Kudapati tempat tinggal itu begitu kecil tetapi asri bersama tanaman dan bunga di halaman depan yang teratur rapi, selaras sekali keadannya. Langsung kupencet bel di pintu, tidak lama sesudah itu Bu Frisce sendiri yang membukakan pintu, kulihat Bu Frisca tersenyum dan mempersilakan Saya masuk ke dalam. Kuketahui ternyata Bu Frisca hidup sendirian di tempat tinggal ini. Setelah duduk, sesudah itu kita pun mengobrol. Setelah sekian lama mengobrol, akhirnya kuketahui bahwa Bu Frisca sepanjang ini banyak dikecewakan oleh laki-laki yang dicintainya. Semua laki-laki itu cuma mendambakan tubuhnya saja bukan cintanya. Setelah bosan, laki-laki itu meninggalkan Bu Frisca. Lalu bersama jujur pula dia meminta Saya sepanjang masih menyelesaikan studi, Saya dimintanya untuk jadi kawan sekaligus kekasihnya. Akhirnya saya terasa mengetahui bahwa posisiku tidak beda bersama gigolo.

Kudengar Bu Frisca berkata, “Selama anda masih belum wisuda, tetaplah jadi kawan dan kekasih Ibu.
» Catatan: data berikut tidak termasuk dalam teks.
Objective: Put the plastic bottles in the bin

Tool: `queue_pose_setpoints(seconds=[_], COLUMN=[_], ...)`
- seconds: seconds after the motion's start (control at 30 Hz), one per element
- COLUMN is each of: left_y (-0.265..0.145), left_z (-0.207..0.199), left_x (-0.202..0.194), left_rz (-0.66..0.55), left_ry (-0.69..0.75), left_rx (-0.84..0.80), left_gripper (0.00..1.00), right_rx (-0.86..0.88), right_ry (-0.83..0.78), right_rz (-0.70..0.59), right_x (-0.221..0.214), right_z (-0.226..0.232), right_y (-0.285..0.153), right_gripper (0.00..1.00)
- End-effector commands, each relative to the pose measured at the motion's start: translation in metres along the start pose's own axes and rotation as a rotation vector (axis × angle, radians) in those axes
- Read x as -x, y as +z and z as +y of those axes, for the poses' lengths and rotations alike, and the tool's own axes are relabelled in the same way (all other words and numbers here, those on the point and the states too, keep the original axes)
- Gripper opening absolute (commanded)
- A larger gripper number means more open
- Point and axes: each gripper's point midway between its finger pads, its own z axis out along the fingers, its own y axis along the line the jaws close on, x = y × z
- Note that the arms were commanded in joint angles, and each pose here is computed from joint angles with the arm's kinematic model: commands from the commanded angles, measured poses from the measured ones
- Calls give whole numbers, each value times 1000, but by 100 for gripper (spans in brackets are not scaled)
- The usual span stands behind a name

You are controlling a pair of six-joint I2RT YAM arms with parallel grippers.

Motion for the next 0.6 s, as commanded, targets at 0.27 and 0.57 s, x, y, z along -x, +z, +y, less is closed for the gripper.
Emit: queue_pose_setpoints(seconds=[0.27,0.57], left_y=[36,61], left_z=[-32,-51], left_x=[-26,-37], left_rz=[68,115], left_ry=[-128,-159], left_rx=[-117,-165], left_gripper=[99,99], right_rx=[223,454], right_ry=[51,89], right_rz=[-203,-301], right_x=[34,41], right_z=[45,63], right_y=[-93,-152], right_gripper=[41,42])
Apa pun permintaanmu kupenuhi, uang, nilai mata kuliahmu supaya lulus, seluruh dapat Ibu penuhi, mengetahui kan Christoper..?” Selain memandang kesendirian Bu Frisca tanpa tersedia laki-laki yang sanggup memuaskan hasratnya, Saya pun terhitung pertimbangkan kelulusan nilai mata kuliahku. Akhirnya Saya pun bersedia terima tawarannya.

Akhirnya malam itu terhitung Saya dan Bu Frisca lagi melakukan apa yang kita lakukan siang tadi di ruangan Bu Frisca, di kampus. Tetapi bedanya kali ini Saya tidak canggung lagi melayani Bu Frisca didalam bercinta. Kami bercinta bersama hebat malam itu, 3 kali semalam, kulihat senyum kepuasan di muka Bu Frisca. Walau bagaimanapun dan entah hingga kapan, Saya dapat selamanya melayani kemauan seksualnya yang berlebihan, karena sesungguhnya tersedia jaminan perihal kelulusan mata kuliahku yang tidak lulus-lulus itu dari dulu.